DD dan ADD 2026 di Pamekasan Sama-Sama Dipangkas, Kepala Desa Berharap Ditinjau Kembali

Berita260 views

KABAR MADURA | Dana Desa (DD) di Pamekasan pada tahun anggaran 2026 mengalami penurunan, yakni sekitar Rp25 miliar. Jika pada tahun sebelumnya total DD mencapai lebih dari Rp191 miliar, tahun ini angkanya turun menjadi sekitar Rp165,9 miliar.

Perencana Ahli Muda Dinas Pemberdayaan Masyarakat dan Desa (DPMD) Pamekasan Moh. Farid Rahman membenarkan bahwa total pagu DD mengalami pengurangan dibandingkan tahun sebelumnya, sekitar Rp25 miliar. Penurunan itu merupakan imbas dari kebijakan efisiensi anggaran dari pemerintah pusat.

Selain itu, kata Farid, sebagian besar dari pagu DD yang sebesar Rp165,9 miliar itu masih dialihkan untuk mendukung program nasional Presiden Prabowo Subianto, yakni Koperasi Desa/Kelurahan Merah Putih (KDKMP). Nilai anggaran yang dialokasikan untuk program itu mencapai Rp105,3 miliar. Sehingga sisanya hanya tingga Rp60,6 miliar.

Baca Juga:  Kendala Lahan Hambat Pembangunan Ratusan Gerai KDKMP di Bangkalan

“Pagu yang saat ini sudah dibagi ke masing-masing desa baru pagu reguler. Untuk pagu KDKMP masih belum dibagikan. Adapun penurunan sekitar Rp25 miliar ini disebabkan adanya efisiensi dana transfer ke daerah,” jelas Farid, Jumat (9/1/2026).
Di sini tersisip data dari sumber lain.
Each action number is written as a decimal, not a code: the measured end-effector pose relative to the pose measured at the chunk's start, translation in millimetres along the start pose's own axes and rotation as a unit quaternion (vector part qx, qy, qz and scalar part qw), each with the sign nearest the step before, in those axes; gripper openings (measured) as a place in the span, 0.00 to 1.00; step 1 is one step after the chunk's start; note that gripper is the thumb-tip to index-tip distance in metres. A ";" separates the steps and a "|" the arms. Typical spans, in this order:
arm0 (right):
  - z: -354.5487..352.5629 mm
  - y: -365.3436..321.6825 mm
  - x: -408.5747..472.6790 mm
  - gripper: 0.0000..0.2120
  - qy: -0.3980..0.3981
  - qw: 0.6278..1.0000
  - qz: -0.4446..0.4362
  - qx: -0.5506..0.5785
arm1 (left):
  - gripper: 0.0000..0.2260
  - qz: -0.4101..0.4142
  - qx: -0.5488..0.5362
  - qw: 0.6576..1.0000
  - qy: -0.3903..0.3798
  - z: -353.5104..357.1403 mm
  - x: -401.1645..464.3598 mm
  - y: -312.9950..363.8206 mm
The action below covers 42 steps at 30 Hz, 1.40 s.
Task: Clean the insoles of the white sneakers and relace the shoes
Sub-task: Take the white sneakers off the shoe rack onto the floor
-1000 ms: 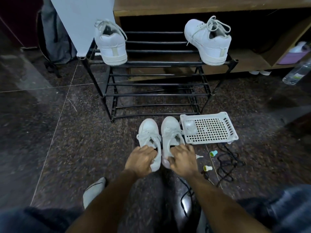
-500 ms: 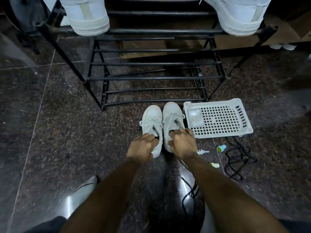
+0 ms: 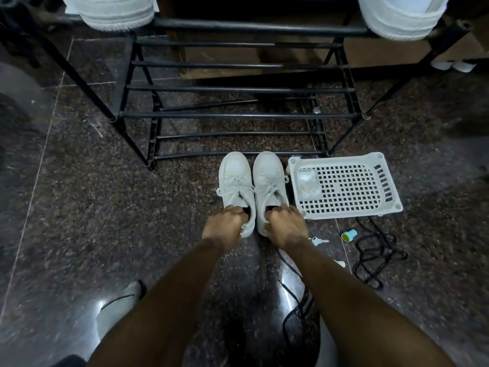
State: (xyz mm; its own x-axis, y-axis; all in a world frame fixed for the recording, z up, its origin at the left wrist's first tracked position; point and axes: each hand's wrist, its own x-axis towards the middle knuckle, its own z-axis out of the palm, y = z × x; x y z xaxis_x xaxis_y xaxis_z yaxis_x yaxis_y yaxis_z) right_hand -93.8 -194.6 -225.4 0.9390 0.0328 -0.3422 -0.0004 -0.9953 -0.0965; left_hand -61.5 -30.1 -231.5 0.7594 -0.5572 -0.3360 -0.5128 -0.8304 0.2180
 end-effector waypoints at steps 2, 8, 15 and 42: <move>-5.3 -1.6 -4.3 0.11 -0.013 1.000 0.002 0.003 | 0.13 0.001 -0.017 1.000 -0.010 -4.5 -2.8 0.3; -66.6 4.1 -14.6 0.12 0.033 0.999 0.006 0.040 | 0.13 0.006 -0.046 0.997 0.063 -55.9 -13.0 -1.0; -205.2 13.6 -16.0 0.11 0.235 0.969 -0.076 -0.012 | 0.11 0.070 -0.009 0.963 0.260 -196.8 -25.2 7.5; -370.6 85.7 15.4 0.20 0.231 0.957 0.161 -0.064 | 0.26 -0.206 0.021 0.957 0.201 -390.7 -10.1 -86.9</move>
State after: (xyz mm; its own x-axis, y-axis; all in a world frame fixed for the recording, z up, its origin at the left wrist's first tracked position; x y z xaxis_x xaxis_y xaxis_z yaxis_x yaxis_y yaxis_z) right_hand 48.0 -313.0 107.5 0.9490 -0.2920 0.1186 -0.3013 -0.9510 0.0698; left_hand 131.9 45.0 111.0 0.9891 -0.1472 -0.0030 -0.1461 -0.9839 0.1030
Dia menyebutkan, besaran pagu reguler yang diterima desa bervariasi, rata-rata berkisar antara Rp200 juta hingga Rp300 juta. Pagu tertinggi mencapai Rp375 juta, sedangkan yang terendah sekitar Rp284 juta. Dengan kondisi itu, Farid berharap pemerintah desa dapat lebih selektif dalam menentukan program dan kegiatan.

“Kami menekankan agar desa benar-benar memprioritaskan program yang berbasis pada kebutuhan masyarakat dan kepentingan desa,” tambahnya.

Sementara itu, Kepala Desa Dasok, Kecamatan Pademawu, Fathor Rasyid, mengakui pemangkasan DD berdampak langsung terhadap sejumlah program yang telah dirancang sebelumnya. Pada tahun 2025, Desa Dasok menerima DD sekitar Rp961 juta, namun pada tahun ini hanya mendapat sekitar Rp320 juta.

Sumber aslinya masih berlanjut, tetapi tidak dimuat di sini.